Published: 11 September 2012

Abstract

Background

Drug repositioning offers an opportunity to revitalize the slowing drug discovery pipeline by finding new uses for currently existing drugs. Our hypothesis is that drugs sharing similar side effect profiles are likely to be effective for the same disease, and thus repositioning opportunities can be identified by finding drug pairs with similar side effects documented in U.S. Food and Drug Administration (FDA) approved drug labels. The safety information in the drug labels is usually obtained in the clinical trial and augmented with the observations in the post-market use of the drug. Therefore, our drug repositioning approach can take the advantage of more comprehensive safety information comparing with conventional de novo approach.

Method

A probabilistic topic model was constructed based on the terms in the Medical Dictionary for Regulatory Activities (MedDRA) that appeared in the Boxed Warning, Warnings and Precautions, and Adverse Reactions sections of the labels of 870 drugs. Fifty-two unique topics, each containing a set of terms, were identified by using topic modeling. The resulting probabilistic topic associations were used to measure the distance (similarity) between drugs.

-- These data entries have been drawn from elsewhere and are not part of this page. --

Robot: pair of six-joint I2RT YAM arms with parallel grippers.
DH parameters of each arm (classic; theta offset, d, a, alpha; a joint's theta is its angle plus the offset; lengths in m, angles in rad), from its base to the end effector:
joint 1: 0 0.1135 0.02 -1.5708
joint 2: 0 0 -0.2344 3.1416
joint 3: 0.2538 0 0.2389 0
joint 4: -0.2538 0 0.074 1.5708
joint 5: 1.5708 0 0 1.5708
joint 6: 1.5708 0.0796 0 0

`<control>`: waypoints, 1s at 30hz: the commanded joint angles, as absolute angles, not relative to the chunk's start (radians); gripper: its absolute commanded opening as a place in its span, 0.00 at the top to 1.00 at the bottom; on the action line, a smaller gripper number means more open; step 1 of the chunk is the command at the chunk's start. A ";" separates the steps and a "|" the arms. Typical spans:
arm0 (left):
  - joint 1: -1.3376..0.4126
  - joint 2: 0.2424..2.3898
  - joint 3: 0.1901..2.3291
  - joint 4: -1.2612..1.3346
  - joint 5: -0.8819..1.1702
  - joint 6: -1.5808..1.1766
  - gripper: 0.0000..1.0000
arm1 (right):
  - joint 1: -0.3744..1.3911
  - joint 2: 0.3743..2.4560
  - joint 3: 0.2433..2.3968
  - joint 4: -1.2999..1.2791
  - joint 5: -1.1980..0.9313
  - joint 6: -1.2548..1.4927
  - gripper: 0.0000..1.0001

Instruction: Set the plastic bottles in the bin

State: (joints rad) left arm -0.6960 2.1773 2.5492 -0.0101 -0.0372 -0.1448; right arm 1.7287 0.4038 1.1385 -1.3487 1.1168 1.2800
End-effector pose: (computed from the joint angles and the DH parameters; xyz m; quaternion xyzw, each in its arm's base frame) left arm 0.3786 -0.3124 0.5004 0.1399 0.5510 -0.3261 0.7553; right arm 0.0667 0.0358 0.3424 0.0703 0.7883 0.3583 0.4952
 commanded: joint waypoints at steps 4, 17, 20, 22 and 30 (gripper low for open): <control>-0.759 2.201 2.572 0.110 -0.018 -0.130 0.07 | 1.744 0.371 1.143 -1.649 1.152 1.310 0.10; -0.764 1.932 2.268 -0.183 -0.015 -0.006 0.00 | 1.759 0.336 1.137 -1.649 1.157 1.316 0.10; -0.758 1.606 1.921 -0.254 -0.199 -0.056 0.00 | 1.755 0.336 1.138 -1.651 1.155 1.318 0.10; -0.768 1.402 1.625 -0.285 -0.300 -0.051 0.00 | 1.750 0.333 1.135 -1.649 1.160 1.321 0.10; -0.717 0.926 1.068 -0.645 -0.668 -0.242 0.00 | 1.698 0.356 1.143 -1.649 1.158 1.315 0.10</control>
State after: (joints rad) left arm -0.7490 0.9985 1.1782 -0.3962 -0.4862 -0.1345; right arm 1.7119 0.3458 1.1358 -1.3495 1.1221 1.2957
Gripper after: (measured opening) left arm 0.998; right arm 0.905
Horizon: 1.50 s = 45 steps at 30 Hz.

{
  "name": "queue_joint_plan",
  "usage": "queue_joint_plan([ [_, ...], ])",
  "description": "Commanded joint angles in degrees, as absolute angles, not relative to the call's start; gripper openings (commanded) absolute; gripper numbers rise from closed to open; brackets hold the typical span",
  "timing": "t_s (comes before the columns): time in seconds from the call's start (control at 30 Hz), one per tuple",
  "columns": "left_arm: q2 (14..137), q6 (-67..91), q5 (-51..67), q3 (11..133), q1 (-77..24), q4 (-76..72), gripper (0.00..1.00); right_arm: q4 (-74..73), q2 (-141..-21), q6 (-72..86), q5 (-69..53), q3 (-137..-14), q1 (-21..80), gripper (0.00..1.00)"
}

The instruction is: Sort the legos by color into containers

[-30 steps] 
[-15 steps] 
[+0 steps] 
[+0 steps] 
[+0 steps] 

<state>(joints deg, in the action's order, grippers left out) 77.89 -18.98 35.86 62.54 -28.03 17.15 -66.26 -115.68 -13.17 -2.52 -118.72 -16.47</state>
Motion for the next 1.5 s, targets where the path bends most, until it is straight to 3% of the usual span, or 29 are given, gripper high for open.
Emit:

The success of the proposed model was evaluated by comparing a drug and its nearest neighbor (i.e., a drug pair) for common indications found in the Indications and Usage Section of the drug labels.

Results

Given a drug with more than three indications, the model yielded a 75% recall, meaning 75% of drug pairs shared one or more common indications. This is significantly higher than the 22% recall rate achieved by random selection. Additionally, the recall rate grows rapidly as the number of drug indications increases and reaches 84% for drugs with 11 indications. The analysis also demonstrated that 65 drugs with a Boxed Warning, which indicates significant risk of serious and possibly life-threatening adverse effects, might be replaced with safer alternatives that do not have a Boxed Warning. In addition, we identified two therapeutic groups of drugs (Musculo-skeletal system and Anti-infective for systemic use) where over 80% of the drugs have a potential replacement with high significance.

Conclusion

Topic modeling can be a powerful tool for the identification of repositioning opportunities by examining the adverse event terms in FDA approved drug labels. The proposed framework not only suggests drugs that can be repurposed, but also provides insight into the safety of repositioned drugs.